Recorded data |

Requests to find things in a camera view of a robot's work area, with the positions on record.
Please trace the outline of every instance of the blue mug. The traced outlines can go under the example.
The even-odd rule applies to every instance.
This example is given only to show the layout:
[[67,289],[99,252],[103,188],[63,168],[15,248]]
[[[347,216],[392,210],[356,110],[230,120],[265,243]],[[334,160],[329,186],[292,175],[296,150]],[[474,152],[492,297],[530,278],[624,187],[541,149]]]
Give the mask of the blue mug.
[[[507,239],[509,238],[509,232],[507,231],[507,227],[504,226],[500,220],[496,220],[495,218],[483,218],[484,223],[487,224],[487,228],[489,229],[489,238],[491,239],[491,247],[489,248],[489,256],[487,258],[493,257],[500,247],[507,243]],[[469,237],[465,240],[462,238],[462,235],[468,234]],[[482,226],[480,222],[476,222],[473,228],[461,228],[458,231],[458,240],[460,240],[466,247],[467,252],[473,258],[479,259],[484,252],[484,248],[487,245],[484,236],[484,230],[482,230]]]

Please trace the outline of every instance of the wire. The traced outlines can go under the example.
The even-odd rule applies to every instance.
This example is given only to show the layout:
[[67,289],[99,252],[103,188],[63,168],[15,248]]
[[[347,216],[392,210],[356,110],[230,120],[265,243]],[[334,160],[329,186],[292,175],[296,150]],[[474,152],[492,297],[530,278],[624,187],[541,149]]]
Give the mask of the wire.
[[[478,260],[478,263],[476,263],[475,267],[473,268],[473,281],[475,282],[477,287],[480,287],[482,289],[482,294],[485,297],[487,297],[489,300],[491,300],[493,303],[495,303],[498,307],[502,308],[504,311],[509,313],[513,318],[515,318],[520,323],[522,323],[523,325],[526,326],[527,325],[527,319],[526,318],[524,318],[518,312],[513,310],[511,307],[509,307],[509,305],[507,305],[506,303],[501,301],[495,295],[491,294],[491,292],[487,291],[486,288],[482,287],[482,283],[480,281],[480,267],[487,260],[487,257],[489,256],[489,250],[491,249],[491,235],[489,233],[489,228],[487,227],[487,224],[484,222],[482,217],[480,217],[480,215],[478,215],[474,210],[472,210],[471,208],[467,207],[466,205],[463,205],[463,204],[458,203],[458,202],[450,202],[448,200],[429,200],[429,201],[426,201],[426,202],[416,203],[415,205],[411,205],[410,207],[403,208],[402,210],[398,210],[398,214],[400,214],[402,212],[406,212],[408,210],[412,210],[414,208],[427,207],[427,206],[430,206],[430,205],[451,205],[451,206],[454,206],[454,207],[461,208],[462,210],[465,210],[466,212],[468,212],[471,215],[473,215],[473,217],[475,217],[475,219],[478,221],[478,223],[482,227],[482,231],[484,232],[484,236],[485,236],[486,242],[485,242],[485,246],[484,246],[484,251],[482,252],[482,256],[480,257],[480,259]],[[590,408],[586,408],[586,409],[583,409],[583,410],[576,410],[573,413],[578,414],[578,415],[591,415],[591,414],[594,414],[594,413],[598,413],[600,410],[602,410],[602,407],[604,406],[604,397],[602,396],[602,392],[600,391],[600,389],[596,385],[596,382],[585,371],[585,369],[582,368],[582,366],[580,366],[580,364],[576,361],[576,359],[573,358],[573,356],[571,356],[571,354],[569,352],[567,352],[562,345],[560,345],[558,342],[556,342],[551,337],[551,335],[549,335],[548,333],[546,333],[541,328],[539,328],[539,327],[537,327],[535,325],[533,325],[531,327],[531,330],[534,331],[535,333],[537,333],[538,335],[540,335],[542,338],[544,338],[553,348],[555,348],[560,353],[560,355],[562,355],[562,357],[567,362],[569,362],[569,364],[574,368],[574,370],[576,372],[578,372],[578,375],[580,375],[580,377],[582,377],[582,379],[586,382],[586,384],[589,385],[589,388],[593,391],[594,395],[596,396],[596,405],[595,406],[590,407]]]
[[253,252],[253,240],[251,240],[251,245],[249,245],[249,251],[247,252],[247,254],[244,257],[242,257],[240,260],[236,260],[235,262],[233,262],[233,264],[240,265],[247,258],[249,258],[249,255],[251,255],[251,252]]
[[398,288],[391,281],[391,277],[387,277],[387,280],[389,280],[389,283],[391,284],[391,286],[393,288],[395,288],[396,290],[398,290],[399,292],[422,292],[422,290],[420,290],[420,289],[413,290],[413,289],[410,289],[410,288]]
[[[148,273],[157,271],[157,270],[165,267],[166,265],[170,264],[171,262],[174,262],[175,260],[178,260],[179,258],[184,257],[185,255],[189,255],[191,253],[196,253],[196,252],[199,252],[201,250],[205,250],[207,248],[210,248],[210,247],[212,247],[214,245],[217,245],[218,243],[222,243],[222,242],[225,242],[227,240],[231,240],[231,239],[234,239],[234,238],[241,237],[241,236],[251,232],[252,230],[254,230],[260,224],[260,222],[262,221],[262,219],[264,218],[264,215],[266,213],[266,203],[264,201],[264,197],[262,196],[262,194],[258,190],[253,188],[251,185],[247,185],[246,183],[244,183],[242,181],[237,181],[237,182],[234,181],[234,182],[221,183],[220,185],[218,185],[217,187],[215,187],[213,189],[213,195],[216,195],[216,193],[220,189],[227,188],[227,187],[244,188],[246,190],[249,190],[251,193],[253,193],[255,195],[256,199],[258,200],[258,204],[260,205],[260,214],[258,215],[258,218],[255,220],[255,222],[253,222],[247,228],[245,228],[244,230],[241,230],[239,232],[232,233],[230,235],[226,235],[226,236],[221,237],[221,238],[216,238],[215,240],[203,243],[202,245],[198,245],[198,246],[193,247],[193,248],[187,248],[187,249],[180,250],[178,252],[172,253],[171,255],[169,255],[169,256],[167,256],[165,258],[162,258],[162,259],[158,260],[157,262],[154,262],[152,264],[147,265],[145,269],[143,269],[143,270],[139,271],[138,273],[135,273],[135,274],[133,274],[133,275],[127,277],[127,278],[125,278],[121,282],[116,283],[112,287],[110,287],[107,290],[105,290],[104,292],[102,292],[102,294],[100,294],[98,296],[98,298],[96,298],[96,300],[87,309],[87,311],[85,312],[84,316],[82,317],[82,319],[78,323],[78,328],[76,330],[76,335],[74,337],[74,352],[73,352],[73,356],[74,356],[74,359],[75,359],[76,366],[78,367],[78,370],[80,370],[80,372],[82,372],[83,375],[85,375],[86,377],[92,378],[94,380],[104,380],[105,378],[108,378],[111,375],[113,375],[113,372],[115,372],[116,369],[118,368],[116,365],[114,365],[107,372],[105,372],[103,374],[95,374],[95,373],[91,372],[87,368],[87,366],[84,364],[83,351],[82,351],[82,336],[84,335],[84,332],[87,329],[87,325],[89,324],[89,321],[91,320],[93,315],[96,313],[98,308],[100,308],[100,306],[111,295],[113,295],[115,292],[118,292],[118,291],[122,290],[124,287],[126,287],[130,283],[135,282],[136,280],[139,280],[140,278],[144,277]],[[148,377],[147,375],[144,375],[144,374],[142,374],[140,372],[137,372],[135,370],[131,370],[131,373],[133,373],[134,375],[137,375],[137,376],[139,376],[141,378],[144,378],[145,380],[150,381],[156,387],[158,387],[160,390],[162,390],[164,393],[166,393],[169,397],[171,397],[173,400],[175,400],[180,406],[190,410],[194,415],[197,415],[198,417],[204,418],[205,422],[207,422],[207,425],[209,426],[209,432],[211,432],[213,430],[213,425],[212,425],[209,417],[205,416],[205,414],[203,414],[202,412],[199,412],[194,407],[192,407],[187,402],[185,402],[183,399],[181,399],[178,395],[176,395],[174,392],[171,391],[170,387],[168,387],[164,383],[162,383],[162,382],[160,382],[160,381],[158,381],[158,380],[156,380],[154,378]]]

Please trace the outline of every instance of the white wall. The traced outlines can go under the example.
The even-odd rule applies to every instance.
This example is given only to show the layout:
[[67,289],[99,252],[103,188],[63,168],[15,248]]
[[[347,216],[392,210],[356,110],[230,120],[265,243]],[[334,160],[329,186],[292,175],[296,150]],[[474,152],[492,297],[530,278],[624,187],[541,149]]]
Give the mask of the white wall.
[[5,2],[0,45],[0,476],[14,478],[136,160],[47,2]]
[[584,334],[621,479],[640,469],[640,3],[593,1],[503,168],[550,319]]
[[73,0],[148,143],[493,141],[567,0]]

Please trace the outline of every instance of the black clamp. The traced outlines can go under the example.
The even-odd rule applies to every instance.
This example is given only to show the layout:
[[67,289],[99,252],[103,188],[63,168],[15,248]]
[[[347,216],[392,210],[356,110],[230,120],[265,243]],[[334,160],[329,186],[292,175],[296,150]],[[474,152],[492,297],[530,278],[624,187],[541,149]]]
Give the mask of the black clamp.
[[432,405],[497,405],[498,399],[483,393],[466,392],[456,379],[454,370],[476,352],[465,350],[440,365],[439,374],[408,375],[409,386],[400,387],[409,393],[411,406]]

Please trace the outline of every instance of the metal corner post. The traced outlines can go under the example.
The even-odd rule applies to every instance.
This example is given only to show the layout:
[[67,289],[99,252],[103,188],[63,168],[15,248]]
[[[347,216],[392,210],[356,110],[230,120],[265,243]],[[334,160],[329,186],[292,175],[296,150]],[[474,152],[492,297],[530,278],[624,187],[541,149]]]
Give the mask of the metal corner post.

Required work |
Filter the records for the word "post" and show every line that has it.

Answer to this exercise |
Please trace the outline of every instance of the metal corner post. The traced outlines can go under the example.
Give the mask of the metal corner post.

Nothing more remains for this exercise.